Work to be completed: All of the lines below are to be transcribed faithfully, with pictures excluded from the copy.

═════ Information supplied

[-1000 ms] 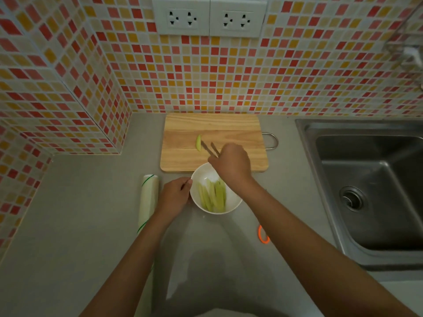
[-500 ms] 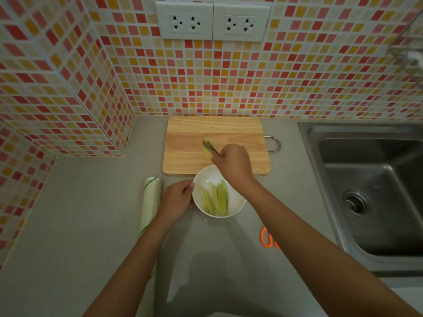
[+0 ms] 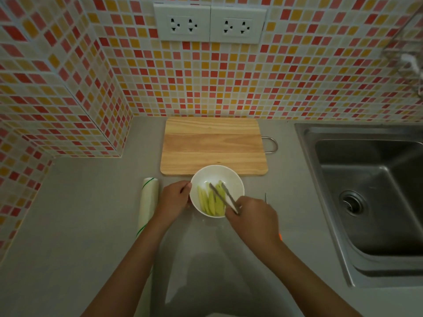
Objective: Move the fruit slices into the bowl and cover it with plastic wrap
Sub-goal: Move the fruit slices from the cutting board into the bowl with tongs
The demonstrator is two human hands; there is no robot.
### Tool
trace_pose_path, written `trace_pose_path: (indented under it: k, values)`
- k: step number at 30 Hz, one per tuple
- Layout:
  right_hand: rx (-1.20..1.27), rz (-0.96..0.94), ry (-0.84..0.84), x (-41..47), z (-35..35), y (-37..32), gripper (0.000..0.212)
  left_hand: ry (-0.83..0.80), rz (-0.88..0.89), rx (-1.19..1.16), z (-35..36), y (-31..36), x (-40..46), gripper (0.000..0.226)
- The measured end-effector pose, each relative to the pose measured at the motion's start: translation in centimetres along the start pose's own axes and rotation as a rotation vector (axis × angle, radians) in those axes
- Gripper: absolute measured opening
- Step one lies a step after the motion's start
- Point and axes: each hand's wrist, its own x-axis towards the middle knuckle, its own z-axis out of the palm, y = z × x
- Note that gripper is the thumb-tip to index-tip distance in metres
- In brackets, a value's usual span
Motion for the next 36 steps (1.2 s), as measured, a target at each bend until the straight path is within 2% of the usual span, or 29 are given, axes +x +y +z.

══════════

Answer to this exercise:
[-1000 ms] 
[-500 ms] 
[+0 ms] 
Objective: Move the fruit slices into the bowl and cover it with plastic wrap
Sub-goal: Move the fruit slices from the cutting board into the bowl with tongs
The demonstrator is two human hands; there is no robot.
### Tool
trace_pose_path, written `trace_pose_path: (indented under it: k, values)`
- k: step number at 30 Hz, one per tuple
- Layout:
  right_hand: rx (-1.20..1.27), rz (-0.96..0.94), ry (-0.84..0.84), x (-41..47), z (-35..35), y (-37..32), gripper (0.000..0.212)
  left_hand: ry (-0.83..0.80), rz (-0.88..0.89), rx (-1.19..1.16), z (-35..36), y (-31..36), x (-40..46), gripper (0.000..0.226)
- The measured end-effector pose, each relative to the pose measured at the motion's start: translation in centimetres along the start pose's own axes and rotation as a rotation vector (axis × angle, radians) in those axes
- Gripper: absolute measured opening
- Step one lies a step after the motion's start
- Point and axes: each hand's wrist, its own x-axis towards the middle knuckle, its own z-axis out of the palm, y = z × x
- Note that gripper is the thumb-tip to index-tip distance in metres
- In brackets, a value's usual span
Motion for the next 36 steps (1.2 s), as measured, a target at each bend until the straight path is within 2% of the usual span, or 29 are given, axes +x +y +z.

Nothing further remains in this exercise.